Closed
Description
Prerequisites
- I have written a descriptive issue title
- I have verified that I am using the latest version of ImageMagick
- I have searched open and closed issues to ensure it has not already been reported
Description
When reading on XWD files ImageMagick(112760b) may suffer from a crash caused by invalid memory read.
Steps to Reproduce
- run
identity -verbose $FILEorconvert $FILE /dev/null. - POCs:
https://github.com/ntu-sec/pocs/raw/master/imagemagick/112760b26/crashes/read_xwd.c:573_1.xwd
https://github.com/ntu-sec/pocs/raw/master/imagemagick/112760b26/crashes/read_xwd.c:573_2.xwd - A report from an AddressSanitizer copmiled ImageMagick is like this:
ASAN:DEADLYSIGNAL
=================================================================
==9749==ERROR: AddressSanitizer: SEGV on unknown address 0x6020060639d6 (pc 0x7f2e39bbca6a bp 0x7ffc674ae0d0 sp 0x7ffc674ad338 T0)
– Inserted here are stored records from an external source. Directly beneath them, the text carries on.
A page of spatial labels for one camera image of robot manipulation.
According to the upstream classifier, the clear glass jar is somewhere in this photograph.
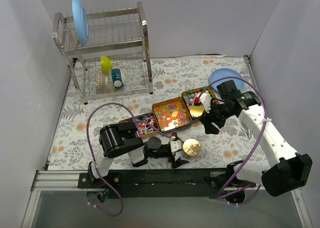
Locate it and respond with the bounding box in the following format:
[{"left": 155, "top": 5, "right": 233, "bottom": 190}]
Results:
[{"left": 182, "top": 152, "right": 199, "bottom": 160}]

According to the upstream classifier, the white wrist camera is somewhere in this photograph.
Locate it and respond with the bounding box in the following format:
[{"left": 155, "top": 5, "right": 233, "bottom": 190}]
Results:
[
  {"left": 194, "top": 92, "right": 212, "bottom": 113},
  {"left": 169, "top": 138, "right": 184, "bottom": 154}
]

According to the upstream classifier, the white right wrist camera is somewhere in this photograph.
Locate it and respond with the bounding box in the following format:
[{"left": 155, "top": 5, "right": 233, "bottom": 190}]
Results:
[{"left": 194, "top": 92, "right": 212, "bottom": 113}]

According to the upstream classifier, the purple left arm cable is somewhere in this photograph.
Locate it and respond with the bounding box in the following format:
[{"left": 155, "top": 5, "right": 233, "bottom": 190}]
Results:
[{"left": 85, "top": 102, "right": 176, "bottom": 216}]

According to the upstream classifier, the gold round jar lid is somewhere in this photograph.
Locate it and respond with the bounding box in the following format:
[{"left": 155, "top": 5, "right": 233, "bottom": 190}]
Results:
[{"left": 183, "top": 138, "right": 202, "bottom": 155}]

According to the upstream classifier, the patterned tape roll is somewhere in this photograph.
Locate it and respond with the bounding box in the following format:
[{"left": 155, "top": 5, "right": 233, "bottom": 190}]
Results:
[{"left": 95, "top": 72, "right": 108, "bottom": 93}]

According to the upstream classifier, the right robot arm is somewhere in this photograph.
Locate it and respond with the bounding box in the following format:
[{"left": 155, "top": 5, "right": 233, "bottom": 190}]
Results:
[{"left": 195, "top": 77, "right": 313, "bottom": 198}]

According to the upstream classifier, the blue plate on mat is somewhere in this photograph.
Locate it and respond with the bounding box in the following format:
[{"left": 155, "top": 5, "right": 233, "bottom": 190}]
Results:
[{"left": 209, "top": 68, "right": 245, "bottom": 93}]

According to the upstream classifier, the steel dish rack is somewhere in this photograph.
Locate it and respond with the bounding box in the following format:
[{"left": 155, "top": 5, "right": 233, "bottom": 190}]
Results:
[{"left": 52, "top": 2, "right": 154, "bottom": 105}]

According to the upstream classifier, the tin of gummy candies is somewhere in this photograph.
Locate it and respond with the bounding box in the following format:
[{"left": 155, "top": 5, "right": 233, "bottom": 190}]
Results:
[{"left": 152, "top": 97, "right": 193, "bottom": 133}]

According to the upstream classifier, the tin of colourful star candies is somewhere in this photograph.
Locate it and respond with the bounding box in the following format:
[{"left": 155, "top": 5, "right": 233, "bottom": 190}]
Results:
[{"left": 181, "top": 87, "right": 204, "bottom": 122}]

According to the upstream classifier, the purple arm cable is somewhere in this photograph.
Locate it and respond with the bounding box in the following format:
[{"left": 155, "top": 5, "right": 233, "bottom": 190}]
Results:
[
  {"left": 85, "top": 102, "right": 176, "bottom": 216},
  {"left": 196, "top": 76, "right": 270, "bottom": 205}
]

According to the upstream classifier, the teal and white cup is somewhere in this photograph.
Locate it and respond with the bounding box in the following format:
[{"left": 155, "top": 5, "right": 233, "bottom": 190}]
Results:
[{"left": 111, "top": 68, "right": 126, "bottom": 89}]

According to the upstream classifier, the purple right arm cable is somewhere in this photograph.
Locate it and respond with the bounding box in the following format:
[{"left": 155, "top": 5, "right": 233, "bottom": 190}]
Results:
[{"left": 196, "top": 76, "right": 270, "bottom": 205}]

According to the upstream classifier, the yellow-green bowl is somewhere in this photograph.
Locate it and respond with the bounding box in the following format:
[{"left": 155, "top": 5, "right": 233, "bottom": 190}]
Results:
[{"left": 100, "top": 56, "right": 112, "bottom": 75}]

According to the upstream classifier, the black metal base rail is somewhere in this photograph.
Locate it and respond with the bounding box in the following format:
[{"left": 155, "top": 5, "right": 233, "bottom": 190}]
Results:
[{"left": 77, "top": 168, "right": 257, "bottom": 200}]

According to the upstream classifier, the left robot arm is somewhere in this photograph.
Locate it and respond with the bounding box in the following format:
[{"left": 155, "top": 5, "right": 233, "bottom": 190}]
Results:
[{"left": 88, "top": 122, "right": 189, "bottom": 188}]

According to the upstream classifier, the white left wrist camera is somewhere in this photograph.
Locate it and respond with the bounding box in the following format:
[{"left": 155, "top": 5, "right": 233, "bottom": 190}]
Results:
[{"left": 169, "top": 138, "right": 184, "bottom": 154}]

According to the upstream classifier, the gold tin of candies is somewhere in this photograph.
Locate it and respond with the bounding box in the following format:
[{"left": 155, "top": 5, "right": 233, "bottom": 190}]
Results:
[{"left": 119, "top": 112, "right": 159, "bottom": 139}]

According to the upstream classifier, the blue plate in rack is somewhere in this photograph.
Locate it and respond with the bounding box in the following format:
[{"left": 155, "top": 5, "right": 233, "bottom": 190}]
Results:
[{"left": 72, "top": 0, "right": 89, "bottom": 46}]
==9749==The signal is caused by a READ memory access.
#0 0x7f2e39bbca69 (/usr/lib/x86_64-linux-gnu/libX11.so.6+0x27a69)
#1 0x7f2e40f77c89 in ReadXWDImage /home/hongxu/work/imagemagick/ImageMagick-asan/coders/xwd.c:573:21
#2 0x7f2e405308c9 in ReadImage /home/hongxu/work/imagemagick/ImageMagick-asan/MagickCore/constitute.c:547:15
#3 0x7f2e405342d4 in ReadImages /home/hongxu/work/imagemagick/ImageMagick-asan/MagickCore/constitute.c:917:9
#4 0x7f2e3fac69a4 in ConvertImageCommand /home/hongxu/work/imagemagick/ImageMagick-asan/MagickWand/convert.c:644:18
#5 0x7f2e3fcae021 in MagickCommandGenesis /home/hongxu/work/imagemagick/ImageMagick-asan/MagickWand/mogrify.c:185:14
#6 0x50c8a7 in MagickMain /home/hongxu/work/imagemagick/ImageMagick-asan/utilities/magick.c:149:10
#7 0x50c301 in main /home/hongxu/work/imagemagick/ImageMagick-asan/utilities/magick.c:180:10
#8 0x7f2e3891fb96 in __libc_start_main /build/glibc-OTsEL5/glibc-2.27/csu/../csu/libc-start.c:310
#9 0x41ce19 in _start (/home/hongxu/work/imagemagick/ImageMagick-asan/install/bin/magick+0x41ce19)
- Other information available here.
System Configuration
- ImageMagick version: 7.0.8-41 Q16 x86_64 2019-04-20
- Environment (Operating system, version and so on): Ubuntu 18.04 LTS x86_64
- Additional information: This was firstly detected when fuzzing GraphicsMagick.